Records supplied:
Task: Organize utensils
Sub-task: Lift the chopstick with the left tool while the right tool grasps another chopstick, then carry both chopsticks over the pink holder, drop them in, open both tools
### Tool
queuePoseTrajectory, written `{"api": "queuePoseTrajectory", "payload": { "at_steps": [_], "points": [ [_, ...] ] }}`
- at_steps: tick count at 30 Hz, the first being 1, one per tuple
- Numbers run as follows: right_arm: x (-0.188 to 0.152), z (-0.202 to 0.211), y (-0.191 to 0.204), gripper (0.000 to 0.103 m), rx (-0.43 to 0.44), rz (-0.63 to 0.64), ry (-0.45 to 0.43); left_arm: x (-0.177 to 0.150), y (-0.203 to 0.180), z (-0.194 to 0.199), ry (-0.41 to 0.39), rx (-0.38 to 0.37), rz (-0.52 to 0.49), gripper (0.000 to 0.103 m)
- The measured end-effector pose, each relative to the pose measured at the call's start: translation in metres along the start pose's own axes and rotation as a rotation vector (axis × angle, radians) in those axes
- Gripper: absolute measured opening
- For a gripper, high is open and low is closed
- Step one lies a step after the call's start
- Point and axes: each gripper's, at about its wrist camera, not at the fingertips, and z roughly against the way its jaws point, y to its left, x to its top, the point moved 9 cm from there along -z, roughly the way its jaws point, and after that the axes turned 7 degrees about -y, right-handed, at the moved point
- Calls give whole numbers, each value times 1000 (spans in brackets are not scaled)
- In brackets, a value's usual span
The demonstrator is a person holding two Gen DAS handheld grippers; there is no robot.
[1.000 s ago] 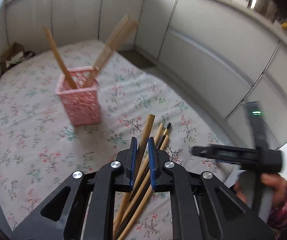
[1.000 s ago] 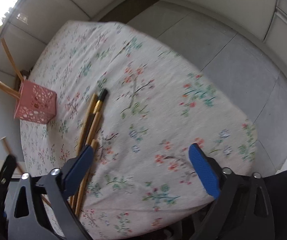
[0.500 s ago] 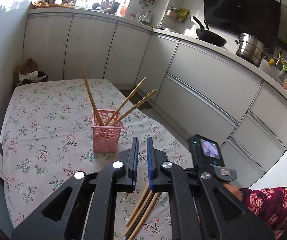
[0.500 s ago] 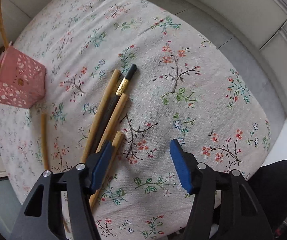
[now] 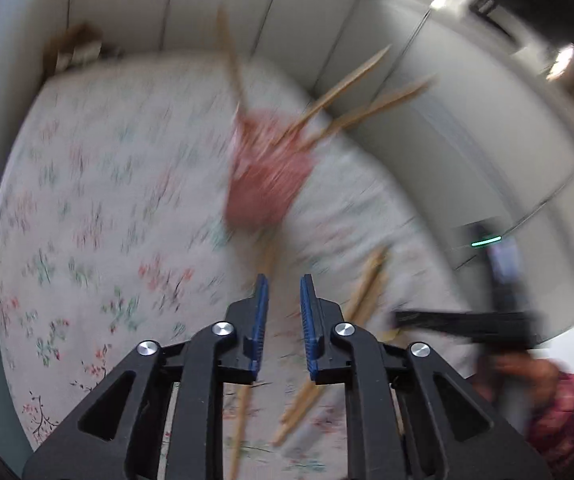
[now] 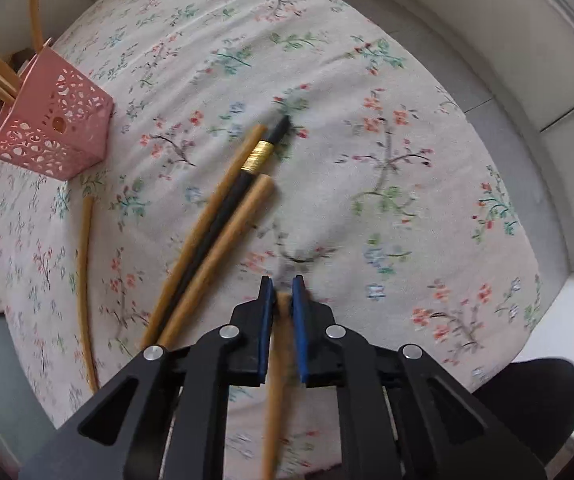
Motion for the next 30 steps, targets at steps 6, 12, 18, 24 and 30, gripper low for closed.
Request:
{"api": "queuePoseTrajectory", "payload": {
  "at_steps": [6,12,18,24,30],
  "points": [
    [4,-6,-20,10,97,3,58,-24,1,-65,178,84,-26,16],
    [13,-4,-28,12,140,5,87,-17,-5,-97,233,198,-150,23],
    [4,2,-40,12,163,-20,82,-19,-13,-103,217,205,-245,7],
    [1,26,-44,8,194,-46,-22,-19,-10,-77,110,191,-222,6],
    [15,70,-48,8,301,-40,-175,2,-16,-16,-115,104,-137,6]
  ]
}}
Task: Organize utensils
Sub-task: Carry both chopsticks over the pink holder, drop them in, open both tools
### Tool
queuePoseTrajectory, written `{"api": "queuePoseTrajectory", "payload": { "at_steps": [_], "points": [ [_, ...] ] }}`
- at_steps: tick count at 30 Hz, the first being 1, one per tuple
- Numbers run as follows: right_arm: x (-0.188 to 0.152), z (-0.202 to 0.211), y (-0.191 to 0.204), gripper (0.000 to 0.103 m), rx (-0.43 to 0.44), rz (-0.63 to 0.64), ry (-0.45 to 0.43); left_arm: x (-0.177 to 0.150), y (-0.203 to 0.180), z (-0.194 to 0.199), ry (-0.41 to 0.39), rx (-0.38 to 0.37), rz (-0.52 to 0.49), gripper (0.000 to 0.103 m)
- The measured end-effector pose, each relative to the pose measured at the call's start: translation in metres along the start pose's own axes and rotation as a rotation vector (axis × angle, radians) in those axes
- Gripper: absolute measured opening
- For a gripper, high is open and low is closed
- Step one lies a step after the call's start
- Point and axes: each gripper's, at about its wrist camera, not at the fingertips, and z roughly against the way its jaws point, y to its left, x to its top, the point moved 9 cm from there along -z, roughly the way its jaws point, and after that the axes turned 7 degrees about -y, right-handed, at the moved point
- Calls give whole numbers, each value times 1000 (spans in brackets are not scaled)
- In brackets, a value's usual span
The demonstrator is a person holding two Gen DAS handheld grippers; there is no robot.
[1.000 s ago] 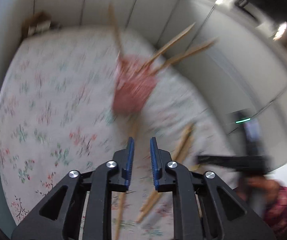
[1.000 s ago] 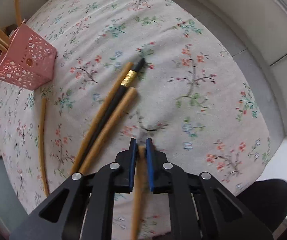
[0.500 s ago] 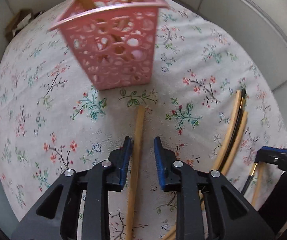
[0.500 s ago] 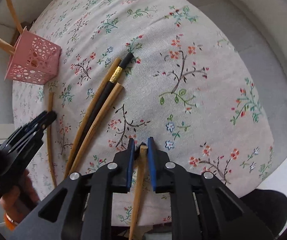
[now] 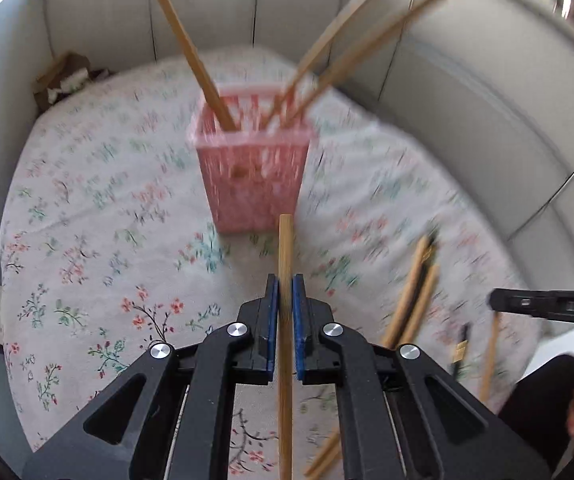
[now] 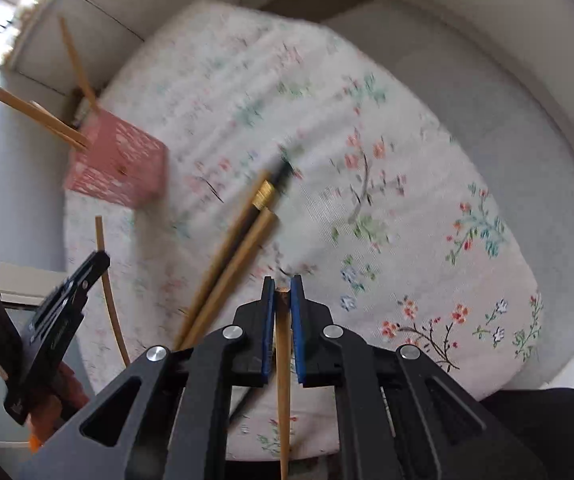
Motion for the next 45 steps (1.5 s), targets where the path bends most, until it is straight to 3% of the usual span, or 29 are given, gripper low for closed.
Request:
{"api": "queuePoseTrajectory", "payload": {
  "at_steps": [8,12,20,27,31,37,45],
  "points": [
    [10,89,36,8,74,193,-341,41,-40,81,-319,-75,58,6],
    [19,127,66,8,97,269,-462,52,-52,109,-404,-68,56,6],
    [55,171,93,8,195,256,-562,117,-36,161,-681,-46,167,6],
    [90,177,99,8,236,215,-610,185,-23,187,-974,99,184,6],
    [107,172,103,8,235,234,-623,210,-16,164,-1025,159,182,6],
    [133,152,101,8,235,244,-635,225,1,105,-1018,230,150,6],
    [148,121,102,9,252,227,-613,200,14,44,-944,273,121,11]
  ]
}}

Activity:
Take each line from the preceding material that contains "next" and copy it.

Task solution:
Motion for the next 30 steps, targets at steps 6, 12, 18, 24 and 30, gripper low for closed.
Motion for the next 45 steps (1.5 s), targets where the path bends most, until it is straight to 3% of the usual span, or 29 are given, gripper low for closed.

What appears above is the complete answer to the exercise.